Targets and international agreements are vital. However I believe the ultimate solutions lie elsewhere. We must bring urgently to bear the powerful combined forces of human ingenuity, practical engineering and entrepreneurialism. The task for politicians is to set the framework for these forces to operate.

Our track record is promising. History shows how these forces have combined many times to provide the huge and diverse array of advances we see around us today. We are rightly proud in Britain of our rich tradition of engineering innovation. The country that gave birth to Isambard Brunel and Frank Whittle must now be at the forefront of global efforts on climate change.

We are not starting from scratch. A multitude of promising low-carbon technologies already exist at different stages of development. We already have the capability to capture energy from the wind, our oceans and the sun. Carbon capture and storage offers the possibility to use fossil fuels without damaging our planet through emissions. Biofuels, if sustainability can be assured, offer huge potential to fuel our vehicles, and electric vehicles and hydrogen are attracting much attention.

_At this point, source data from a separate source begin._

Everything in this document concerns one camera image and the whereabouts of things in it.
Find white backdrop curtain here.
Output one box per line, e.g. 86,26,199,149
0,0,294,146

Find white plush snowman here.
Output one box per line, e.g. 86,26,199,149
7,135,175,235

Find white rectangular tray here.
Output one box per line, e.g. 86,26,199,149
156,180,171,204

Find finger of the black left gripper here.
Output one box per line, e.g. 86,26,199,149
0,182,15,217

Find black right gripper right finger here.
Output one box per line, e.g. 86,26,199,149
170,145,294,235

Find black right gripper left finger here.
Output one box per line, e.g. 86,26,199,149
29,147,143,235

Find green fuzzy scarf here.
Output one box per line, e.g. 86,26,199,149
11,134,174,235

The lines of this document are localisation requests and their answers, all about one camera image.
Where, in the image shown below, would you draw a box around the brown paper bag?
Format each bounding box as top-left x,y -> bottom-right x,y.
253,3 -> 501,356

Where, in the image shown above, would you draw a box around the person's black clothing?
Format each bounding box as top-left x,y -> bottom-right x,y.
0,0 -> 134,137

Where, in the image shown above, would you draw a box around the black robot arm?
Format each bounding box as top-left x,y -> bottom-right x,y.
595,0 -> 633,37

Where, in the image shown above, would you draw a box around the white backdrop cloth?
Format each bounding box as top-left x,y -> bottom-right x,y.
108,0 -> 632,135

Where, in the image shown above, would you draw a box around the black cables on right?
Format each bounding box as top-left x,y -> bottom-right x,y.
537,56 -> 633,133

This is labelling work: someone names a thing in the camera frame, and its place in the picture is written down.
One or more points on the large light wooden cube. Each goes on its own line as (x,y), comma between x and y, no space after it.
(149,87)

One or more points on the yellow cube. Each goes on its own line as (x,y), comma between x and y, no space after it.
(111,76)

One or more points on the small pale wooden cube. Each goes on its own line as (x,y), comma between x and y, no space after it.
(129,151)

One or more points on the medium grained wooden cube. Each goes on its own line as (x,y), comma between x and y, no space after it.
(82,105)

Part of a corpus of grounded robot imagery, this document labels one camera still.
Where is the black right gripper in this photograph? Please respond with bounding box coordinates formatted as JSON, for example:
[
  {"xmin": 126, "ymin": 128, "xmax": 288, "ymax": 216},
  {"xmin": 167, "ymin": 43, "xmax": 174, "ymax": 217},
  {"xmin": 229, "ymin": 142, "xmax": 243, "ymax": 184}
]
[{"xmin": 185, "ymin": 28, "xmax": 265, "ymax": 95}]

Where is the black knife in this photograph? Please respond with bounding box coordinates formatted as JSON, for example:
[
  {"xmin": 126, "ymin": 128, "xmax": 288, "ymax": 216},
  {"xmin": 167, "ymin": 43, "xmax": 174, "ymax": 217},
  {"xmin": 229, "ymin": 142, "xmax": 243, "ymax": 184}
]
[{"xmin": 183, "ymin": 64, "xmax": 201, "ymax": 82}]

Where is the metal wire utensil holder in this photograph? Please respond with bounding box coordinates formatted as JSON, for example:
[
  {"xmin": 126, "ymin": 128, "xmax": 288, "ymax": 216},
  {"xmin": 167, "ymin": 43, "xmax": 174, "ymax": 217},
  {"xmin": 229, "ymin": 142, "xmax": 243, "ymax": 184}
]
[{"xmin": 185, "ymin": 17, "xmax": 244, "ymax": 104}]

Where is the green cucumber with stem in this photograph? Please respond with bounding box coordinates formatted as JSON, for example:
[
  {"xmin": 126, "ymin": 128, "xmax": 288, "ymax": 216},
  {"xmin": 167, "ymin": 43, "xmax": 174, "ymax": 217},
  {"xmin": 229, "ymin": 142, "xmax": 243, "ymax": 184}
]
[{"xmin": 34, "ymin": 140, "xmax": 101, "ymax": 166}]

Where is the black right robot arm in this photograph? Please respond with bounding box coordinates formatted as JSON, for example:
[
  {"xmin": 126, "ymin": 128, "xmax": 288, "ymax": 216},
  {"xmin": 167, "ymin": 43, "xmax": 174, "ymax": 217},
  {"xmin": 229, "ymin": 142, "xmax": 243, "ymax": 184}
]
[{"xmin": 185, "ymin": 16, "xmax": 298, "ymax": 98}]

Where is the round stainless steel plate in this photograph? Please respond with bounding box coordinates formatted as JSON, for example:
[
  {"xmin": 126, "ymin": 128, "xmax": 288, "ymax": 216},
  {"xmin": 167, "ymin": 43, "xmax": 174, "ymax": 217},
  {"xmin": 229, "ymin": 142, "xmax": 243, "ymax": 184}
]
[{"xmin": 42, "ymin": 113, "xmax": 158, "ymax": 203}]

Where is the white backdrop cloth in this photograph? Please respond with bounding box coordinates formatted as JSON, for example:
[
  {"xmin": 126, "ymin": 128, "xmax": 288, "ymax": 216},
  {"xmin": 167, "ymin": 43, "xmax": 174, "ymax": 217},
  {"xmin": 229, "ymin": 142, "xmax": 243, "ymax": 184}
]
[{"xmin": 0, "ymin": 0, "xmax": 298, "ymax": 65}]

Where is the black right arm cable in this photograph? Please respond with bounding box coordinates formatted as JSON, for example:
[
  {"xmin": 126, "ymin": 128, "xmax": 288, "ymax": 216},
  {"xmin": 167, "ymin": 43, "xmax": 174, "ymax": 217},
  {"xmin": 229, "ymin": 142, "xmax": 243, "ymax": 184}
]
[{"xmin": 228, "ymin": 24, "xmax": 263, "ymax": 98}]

Each technology offers its own mix of opportunities and challenges for research and engineering. Our task is to identify the most promising, through a portfolio approach rather than ‘picking winners‘, and to accelerate their development towards commercial deployment at scale. Some will inevitably fall by the wayside; others will succeed and shape our infrastructure through the rest of this century.

It is in response to this challenge that the UK’s groundbreaking Energy Technologies Institute has been established. The Institute crucially brings private and public sectors together in full partnership, with ambitions to support a £1 billion programme of research and innovation over ten years. It is a tangible demonstration of practical UK leadership, and I hope in time it will develop as part of a global network of centres of excellence, serving as a catalyst for international collaboration where this is the best approach.

Alongside advancing the technologies I have listed, and many I have not, energy efficiency and nuclear power already offer established and cost-effective solutions to reduce our emissions. I believe it is not a choice of either/or. That is not a luxury we have. We need to use every means at our disposal.

If one thing is clear it is that whichever technologies and solutions are developed in the years ahead, engineers will be at the heart of these endeavours.

In Africa and in the developing world, in the face of climate change and other threats, engineering will also be critical in providing water and sanitation, energy, shelter and telecommunications technology.

There has never been a more exciting time to become an engineer, and the world has never had greater need of the services of that profession.

Biography – Sir David King HonFREng FRS

Sir David King is Director of the Smith School of Enterprise and the Environment at Oxford University. Founded by a benefaction from the Martin Smith Foundation, the newly formed School will conduct multidisciplinary research on private solutions to environmental problems and promote environmental study as part of mainstream social science degree programmes. Before this, Sir David was the Government’s Chief Scientific Adviser and Head of the Government Office for Science (GO-Science) from October 2000 to December 2007 – formally the Office for Science and Innovation.